WHAT IS REQUIRED: Lines outside the range are not wanted. Give again exactly the lines between the line holding "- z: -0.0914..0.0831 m" and the line holding "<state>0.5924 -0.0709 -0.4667", inclusive, from the listing below.

*** Block opens ***

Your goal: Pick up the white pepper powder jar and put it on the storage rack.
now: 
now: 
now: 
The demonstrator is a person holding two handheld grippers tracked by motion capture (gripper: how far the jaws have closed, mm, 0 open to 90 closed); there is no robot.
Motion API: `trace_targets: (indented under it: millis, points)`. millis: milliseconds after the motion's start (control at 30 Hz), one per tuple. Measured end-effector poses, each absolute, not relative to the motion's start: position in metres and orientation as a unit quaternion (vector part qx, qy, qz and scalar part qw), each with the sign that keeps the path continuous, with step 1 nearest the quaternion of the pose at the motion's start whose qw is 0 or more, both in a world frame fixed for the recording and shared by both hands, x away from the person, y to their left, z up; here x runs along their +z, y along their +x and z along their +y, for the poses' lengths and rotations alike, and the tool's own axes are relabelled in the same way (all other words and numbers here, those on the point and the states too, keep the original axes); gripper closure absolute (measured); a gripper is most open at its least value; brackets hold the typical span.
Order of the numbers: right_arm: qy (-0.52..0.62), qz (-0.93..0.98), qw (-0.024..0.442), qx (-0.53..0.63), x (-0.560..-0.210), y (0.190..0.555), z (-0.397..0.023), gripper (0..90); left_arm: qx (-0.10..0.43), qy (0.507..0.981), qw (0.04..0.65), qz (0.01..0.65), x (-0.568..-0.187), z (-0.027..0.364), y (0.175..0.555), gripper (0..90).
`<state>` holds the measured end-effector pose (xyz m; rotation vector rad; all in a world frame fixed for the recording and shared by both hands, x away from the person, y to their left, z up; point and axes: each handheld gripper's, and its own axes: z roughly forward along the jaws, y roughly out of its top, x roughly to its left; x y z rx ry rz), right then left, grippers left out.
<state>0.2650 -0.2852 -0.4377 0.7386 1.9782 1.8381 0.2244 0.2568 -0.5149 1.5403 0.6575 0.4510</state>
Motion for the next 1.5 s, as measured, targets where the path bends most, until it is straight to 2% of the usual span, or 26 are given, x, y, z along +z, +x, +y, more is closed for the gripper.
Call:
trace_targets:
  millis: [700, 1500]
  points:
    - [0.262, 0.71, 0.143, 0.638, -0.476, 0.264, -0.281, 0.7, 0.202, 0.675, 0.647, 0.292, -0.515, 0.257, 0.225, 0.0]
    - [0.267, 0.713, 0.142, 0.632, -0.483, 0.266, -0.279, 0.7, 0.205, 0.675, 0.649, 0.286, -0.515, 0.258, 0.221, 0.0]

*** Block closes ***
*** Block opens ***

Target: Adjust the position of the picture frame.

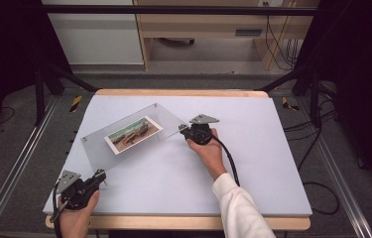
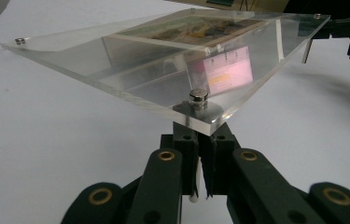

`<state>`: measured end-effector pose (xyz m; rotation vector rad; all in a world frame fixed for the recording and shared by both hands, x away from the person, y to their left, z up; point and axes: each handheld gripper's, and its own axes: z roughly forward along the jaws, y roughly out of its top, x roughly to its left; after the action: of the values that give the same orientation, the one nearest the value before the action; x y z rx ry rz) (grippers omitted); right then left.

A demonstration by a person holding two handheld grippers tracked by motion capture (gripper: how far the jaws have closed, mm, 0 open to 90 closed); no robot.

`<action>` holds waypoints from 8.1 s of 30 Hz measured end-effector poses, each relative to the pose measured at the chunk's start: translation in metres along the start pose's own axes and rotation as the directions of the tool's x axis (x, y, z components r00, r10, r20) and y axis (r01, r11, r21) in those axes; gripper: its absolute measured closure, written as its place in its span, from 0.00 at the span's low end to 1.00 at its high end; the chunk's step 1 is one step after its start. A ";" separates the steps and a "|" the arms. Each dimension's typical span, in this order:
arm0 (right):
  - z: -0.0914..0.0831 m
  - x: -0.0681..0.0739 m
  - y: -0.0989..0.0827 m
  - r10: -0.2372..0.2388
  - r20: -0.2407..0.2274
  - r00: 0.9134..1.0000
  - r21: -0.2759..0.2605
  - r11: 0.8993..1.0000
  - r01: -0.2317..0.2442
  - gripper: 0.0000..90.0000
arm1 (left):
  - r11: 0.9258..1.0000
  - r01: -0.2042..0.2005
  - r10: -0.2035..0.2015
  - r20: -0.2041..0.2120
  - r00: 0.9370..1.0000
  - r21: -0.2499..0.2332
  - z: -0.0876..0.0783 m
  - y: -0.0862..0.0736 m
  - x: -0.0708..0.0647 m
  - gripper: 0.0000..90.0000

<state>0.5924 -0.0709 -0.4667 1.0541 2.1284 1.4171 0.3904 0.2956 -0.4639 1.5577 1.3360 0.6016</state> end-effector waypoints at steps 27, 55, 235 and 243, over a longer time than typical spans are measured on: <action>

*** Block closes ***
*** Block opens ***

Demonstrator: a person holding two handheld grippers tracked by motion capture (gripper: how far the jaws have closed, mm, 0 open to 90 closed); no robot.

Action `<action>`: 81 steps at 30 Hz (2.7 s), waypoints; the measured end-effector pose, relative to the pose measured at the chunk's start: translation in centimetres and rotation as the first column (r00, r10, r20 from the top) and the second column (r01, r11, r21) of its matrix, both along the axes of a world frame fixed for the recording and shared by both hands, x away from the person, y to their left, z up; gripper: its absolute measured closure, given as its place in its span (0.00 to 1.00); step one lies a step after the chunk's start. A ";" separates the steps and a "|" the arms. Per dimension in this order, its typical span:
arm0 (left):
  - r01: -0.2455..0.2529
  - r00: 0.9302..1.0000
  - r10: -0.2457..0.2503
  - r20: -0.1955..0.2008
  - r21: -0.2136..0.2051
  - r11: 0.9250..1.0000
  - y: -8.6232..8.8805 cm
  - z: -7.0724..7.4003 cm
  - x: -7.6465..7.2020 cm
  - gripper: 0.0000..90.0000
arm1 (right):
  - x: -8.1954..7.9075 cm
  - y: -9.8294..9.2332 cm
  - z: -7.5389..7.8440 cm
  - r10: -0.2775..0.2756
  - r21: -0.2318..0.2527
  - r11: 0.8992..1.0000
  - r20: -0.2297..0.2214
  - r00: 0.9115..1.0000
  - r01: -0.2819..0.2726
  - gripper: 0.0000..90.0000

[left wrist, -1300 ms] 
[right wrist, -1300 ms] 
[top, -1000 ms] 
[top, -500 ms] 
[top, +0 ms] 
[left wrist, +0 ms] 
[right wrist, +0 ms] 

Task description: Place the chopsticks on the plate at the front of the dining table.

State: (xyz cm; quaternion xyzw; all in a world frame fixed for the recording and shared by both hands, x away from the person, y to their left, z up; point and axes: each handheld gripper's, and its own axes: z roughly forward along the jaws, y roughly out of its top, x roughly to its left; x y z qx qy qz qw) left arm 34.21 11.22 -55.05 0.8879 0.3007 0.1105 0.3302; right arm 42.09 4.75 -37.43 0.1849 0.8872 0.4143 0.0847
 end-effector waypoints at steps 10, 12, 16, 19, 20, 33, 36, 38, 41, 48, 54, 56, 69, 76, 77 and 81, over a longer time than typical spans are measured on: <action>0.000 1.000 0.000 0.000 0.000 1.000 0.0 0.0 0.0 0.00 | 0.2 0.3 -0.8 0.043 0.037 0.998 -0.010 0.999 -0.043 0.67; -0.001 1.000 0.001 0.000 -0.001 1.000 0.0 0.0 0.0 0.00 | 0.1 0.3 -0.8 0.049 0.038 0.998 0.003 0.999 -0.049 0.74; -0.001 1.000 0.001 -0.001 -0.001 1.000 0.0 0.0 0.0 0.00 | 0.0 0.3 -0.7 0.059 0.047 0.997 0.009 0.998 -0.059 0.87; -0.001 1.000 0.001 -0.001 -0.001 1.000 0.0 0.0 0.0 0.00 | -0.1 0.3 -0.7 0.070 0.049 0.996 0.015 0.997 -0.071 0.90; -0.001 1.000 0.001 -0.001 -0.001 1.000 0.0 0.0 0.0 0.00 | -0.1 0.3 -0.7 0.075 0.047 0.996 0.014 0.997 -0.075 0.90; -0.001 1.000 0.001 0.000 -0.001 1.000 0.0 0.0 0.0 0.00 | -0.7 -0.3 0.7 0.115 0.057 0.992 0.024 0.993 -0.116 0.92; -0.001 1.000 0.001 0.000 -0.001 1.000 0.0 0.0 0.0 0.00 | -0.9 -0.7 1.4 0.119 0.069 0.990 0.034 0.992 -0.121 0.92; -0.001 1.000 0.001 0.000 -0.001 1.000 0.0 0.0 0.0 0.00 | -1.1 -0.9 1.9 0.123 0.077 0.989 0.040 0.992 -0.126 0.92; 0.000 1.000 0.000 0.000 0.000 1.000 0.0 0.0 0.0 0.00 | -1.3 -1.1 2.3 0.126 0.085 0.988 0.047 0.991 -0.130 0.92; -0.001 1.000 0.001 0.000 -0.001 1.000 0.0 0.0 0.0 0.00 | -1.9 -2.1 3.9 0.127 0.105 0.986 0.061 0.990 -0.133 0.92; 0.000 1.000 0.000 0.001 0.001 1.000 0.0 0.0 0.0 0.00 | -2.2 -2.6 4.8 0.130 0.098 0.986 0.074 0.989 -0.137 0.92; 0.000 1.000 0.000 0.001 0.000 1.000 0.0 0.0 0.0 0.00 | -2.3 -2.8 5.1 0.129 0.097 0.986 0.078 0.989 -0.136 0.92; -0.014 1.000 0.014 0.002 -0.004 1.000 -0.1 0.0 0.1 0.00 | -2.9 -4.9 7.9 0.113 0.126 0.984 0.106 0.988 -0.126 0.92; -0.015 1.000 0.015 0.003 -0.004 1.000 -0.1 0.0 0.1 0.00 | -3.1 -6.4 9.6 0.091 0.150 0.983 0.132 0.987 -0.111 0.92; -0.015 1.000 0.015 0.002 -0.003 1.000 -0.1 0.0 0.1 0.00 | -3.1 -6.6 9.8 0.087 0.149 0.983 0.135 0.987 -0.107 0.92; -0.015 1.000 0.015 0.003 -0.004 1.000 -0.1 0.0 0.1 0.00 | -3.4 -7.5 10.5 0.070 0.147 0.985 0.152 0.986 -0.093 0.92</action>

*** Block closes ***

TASK ANSWER:
  - z: -0.0914..0.0831 m
  - x: -0.0681..0.0739 m
  - y: -0.0989..0.0827 m
  - r10: -0.2372..0.2388
  - r20: -0.2407..0.2274
  - r00: 0.9134..1.0000
  - r21: -0.2759..0.2605
  - r11: 0.8993..1.0000
  - r01: -0.2317..0.2442
  - gripper: 0.0000..90.0000
arm1 (left):
  - r11: 0.9258..1.0000
  - r01: -0.2042..0.2005
  - r10: -0.2035..0.2015
  - r20: -0.2041..0.2120
  - r00: 0.9370..1.0000
  - r21: -0.2499..0.2332
  - z: -0.0876..0.0783 m
  - y: -0.0862..0.0736 m
  - x: -0.0708..0.0647 m
  - gripper: 0.0000..90.0000

<state>0.5924 -0.0709 -0.4667 1.0541 2.1284 1.4171 0.3904 0.2956 -0.4639 1.5577 1.3360 0.6016</state> end-effector waypoints at steps 27, 55, 235 and 243, over a longer time than typical spans are measured on: <action>

This exercise is finished.